Hugo Pratt e o Brasil : a historia duma evidencia

 

Há mais de quatro décadas que Corto Maltese aparece como a encarnação do homem livre, viajante aventureiro e libertário. O mundo é o seu « prattie », como gostam de dizer os biógrafos de Hugo Pratt. É muitas vezes difícil dissociar o marinheiro com a sola do vento do seu autor. É de facto a história de Hugo Pratt, o seu universo real e fantasioso, que fará Corto Maltese e o Brasil se encontrarem.

É no álbum « Sous le signe du Capricorne » (Sob o signo de Capricórnio) que Corto vai ao encontro dos mistérios dos terreiros da Bahia, lugares de cultos afro-brasileiros, onde os orixás se convidarão a entrar nas casas dos homens. Descobriu também o sertao e os seus duros habitantes, cujo físico é tão seco e nodoso como as árvores da caatinga, a floresta branca dos índios, que atravessam diariamente para pastar o seu gado escasso.

« Rendez-vous in Bahia »: uma continuidade africana

É em Salvador, Roma negra, refúgio dos deuses africanos no exílio, que começa a aventura brasileira de Corto. Há uma narrativa óbvia em « Rendezvous in Bahia ». Como explica Jean Jacques Mandel, antropólogo e grande repórter especializado em diásporas africanas (Geo hors-série « le monde extraordinaire de Corto Maltese, 2002), a Bahia é o refúgio dos deuses africanos no exílio. Esta América negra é uma verdadeira África. « Invisível, reconstruído de forma idêntica, mito após mito, ao longo de quase 5 séculos » (ibidem). O vaguear dos deuses africanos desafia Hugo Pratt cuja adolescência foi para sempre marcada pela Abissínia. Este vaguear místico de Hugo também lhe vem sem dúvida da sua mãe judia, cujos antepassados vieram da judiaria de Toledo e que tinham um gosto pronunciado pelo esoterismo.
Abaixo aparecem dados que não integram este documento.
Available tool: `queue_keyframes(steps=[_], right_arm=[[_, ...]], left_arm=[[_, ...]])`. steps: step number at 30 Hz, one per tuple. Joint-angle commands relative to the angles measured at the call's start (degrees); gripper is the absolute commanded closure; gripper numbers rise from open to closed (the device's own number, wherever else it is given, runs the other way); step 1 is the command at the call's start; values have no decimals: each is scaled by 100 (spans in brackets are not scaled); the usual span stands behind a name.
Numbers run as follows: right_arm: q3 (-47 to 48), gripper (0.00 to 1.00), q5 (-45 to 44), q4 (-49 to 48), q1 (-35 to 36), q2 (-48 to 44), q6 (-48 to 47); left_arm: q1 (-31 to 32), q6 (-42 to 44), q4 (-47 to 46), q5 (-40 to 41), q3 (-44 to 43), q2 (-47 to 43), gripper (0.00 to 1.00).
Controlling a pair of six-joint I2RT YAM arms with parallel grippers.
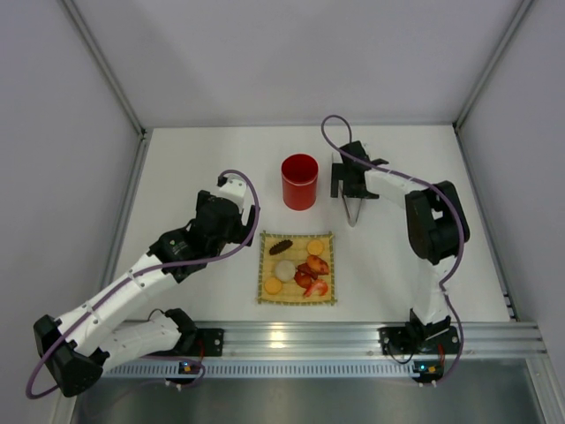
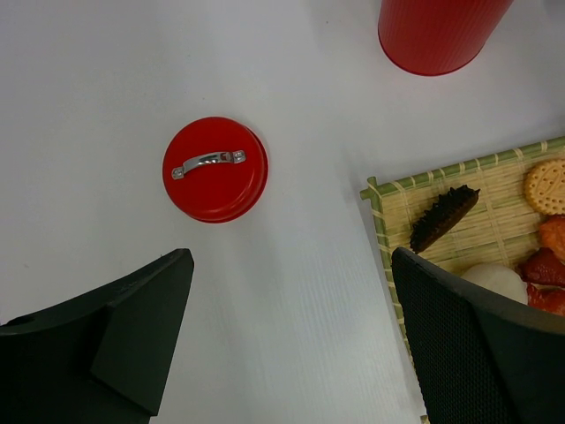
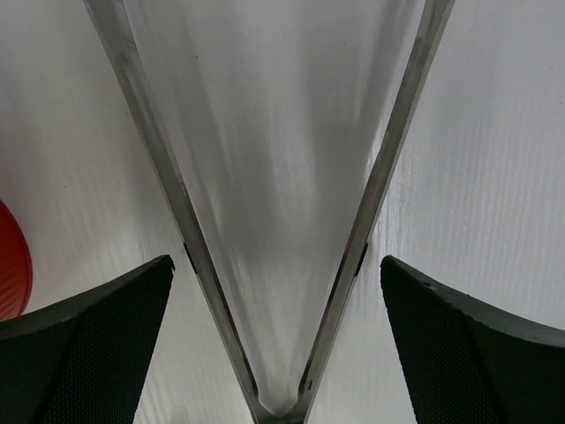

Este encontro com a Bahia parecia óbvio. Os trajes brancos de origem africana das « mães dos santos », como a sua heroína « boca de ouro » chamada o autor de Corto, pois o íman atrai o metal. As palavras de boca dourada « Estava à tua espera, sonhei contigo ontem à noite », não saíram da imaginação do cartoonista itinerante, mas da boca desta mãe de santos que Hugo Pratt irá realmente conhecer e que imortalizará através do seu carácter de Boca de Ouro. As baianas, as mulheres brasileiras, irão lembrá-lo dos seus amores abissínios. Do seu encontro com as irmãs Dos Santos, adeptas dos terreiros da Bahia, nascerá um filho, para celebrar esta união tanto física como espiritualmente.

Hugo Pratt parece ter um gosto pelos ritos e cerimónias. Ele será atraído pela Maçonaria…e uniformes militares, talvez reminiscência da juventude fascista…ele, o viajante libertário, como o seu herói Corto. Os trajes tradicionais africanos usados pelos seguidores do Candomblé durante as cerimónias aparecem como uniformes de resistência contra a ordem estabelecida: o dos brancos que trouxeram os seus antepassados acorrentados, arrancados das suas terras africanas e que continuam a manter uma ordem iníqua.